- **What you have to do**: From the line with "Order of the" through the line with "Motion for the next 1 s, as", repeat the entries verbatim, both end lines included, and add nothing.
===== Data listing
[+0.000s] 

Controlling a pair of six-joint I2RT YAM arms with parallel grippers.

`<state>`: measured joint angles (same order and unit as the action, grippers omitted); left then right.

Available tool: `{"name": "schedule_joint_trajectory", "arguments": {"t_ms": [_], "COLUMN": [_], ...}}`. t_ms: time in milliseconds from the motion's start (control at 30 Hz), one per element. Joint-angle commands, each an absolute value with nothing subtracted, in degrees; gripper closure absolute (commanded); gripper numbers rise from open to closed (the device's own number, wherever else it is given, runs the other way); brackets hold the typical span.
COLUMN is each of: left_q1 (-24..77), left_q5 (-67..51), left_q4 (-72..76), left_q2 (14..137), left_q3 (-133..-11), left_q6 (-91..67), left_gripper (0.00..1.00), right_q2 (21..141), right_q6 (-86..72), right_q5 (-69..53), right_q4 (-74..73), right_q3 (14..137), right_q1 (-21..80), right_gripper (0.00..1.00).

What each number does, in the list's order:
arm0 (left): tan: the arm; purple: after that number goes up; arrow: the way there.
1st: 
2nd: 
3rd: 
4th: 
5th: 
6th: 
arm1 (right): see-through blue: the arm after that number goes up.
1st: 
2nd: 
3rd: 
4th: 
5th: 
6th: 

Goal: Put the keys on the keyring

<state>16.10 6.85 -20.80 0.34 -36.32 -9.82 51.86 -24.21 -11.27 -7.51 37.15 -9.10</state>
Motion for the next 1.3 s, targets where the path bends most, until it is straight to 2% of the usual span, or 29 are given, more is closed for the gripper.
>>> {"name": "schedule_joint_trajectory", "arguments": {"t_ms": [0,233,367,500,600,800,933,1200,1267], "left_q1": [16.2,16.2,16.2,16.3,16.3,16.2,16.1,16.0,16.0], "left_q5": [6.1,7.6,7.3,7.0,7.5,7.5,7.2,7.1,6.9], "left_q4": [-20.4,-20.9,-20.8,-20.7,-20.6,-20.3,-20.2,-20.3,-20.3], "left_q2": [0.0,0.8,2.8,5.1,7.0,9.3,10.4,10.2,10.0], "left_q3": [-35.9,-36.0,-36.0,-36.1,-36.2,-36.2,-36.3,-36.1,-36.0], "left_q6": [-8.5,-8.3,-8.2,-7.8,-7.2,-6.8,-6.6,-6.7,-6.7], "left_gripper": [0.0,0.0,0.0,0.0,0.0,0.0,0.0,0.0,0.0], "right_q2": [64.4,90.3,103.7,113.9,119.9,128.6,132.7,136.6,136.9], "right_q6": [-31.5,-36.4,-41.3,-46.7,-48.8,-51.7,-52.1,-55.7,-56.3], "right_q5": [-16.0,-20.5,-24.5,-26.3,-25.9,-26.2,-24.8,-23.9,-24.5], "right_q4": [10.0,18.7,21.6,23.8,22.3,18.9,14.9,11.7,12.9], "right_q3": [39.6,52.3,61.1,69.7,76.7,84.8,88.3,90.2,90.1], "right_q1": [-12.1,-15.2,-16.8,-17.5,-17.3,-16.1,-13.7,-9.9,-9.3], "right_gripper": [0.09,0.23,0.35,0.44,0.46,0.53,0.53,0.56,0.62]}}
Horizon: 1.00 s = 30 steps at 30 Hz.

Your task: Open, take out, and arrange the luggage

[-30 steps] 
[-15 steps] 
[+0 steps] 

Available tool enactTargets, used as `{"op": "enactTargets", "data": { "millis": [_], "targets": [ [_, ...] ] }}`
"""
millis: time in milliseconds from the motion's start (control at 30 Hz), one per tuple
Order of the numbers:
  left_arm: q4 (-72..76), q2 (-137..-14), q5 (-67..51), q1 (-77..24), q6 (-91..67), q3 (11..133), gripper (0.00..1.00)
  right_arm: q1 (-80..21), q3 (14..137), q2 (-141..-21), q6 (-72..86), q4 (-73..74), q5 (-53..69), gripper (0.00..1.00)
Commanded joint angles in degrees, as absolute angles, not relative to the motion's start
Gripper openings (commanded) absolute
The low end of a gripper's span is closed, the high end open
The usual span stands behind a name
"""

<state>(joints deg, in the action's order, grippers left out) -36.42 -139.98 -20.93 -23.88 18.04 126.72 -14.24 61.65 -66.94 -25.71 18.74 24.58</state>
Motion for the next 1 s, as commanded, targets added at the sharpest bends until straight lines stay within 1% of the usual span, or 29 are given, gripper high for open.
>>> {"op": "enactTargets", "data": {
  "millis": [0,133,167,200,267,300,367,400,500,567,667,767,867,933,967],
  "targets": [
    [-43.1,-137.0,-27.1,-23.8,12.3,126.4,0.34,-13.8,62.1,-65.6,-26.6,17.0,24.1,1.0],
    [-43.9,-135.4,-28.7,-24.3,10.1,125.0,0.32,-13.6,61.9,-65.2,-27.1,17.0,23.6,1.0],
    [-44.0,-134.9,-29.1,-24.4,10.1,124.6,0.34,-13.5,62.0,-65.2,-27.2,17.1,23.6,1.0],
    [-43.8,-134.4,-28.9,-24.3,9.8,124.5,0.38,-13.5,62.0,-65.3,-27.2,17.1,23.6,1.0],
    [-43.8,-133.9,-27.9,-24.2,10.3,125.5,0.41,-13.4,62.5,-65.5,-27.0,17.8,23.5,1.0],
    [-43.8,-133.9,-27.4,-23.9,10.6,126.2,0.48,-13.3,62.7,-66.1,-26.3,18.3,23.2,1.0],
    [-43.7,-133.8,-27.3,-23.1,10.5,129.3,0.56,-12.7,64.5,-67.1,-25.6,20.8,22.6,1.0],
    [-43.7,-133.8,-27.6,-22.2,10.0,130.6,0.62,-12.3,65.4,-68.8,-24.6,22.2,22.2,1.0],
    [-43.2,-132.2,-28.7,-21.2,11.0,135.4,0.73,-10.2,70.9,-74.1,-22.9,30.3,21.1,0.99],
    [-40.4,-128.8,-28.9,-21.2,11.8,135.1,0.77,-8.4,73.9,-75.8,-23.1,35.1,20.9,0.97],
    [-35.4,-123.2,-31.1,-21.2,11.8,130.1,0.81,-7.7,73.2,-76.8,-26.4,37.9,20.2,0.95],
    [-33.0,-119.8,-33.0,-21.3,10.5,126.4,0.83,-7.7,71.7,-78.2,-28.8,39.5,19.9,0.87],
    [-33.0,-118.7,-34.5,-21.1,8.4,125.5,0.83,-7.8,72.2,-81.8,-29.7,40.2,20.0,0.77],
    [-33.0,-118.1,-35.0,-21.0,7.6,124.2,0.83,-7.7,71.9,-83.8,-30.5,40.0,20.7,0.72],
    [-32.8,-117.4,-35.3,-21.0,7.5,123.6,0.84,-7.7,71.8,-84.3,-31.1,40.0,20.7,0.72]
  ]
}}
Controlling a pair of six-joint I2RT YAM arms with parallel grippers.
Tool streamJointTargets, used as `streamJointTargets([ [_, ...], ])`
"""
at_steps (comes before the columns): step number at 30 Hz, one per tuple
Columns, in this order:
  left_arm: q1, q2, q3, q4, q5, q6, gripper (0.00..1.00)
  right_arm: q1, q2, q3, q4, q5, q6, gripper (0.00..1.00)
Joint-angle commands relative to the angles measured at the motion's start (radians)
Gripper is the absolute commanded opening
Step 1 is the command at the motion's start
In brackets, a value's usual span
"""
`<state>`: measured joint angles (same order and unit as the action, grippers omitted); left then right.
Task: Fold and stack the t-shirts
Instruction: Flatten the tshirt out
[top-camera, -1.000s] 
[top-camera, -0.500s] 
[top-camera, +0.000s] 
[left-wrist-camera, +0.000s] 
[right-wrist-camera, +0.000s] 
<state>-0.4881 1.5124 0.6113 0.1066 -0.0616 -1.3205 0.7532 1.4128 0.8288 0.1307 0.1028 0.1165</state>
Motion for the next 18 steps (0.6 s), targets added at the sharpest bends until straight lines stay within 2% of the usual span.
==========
- **Problem solution**:
Order of the numbers:
  left_arm: q4 (-72..76), q2 (-137..-14), q5 (-67..51), q1 (-77..24), q6 (-91..67), q3 (11..133), gripper (0.00..1.00)
  right_arm: q1 (-80..21), q3 (14..137), q2 (-141..-21), q6 (-72..86), q4 (-73..74), q5 (-53..69), gripper (0.00..1.00)
Commanded joint angles in degrees, as absolute angles, not relative to the motion's start
Gripper openings (commanded) absolute
The low end of a gripper's span is closed, the high end open
The usual span stands behind a name
"""

<state>(joints deg, in the action's order, grippers left out) -36.42 -139.98 -20.93 -23.88 18.04 126.72 -14.24 61.65 -66.94 -25.71 18.74 24.58</state>
Motion for the next 1 s, as commanded, targets added at the sharpest bends until straight lines stay within 1% of the usual span, or 29 are given, gripper high for open.

That finishes the exercise.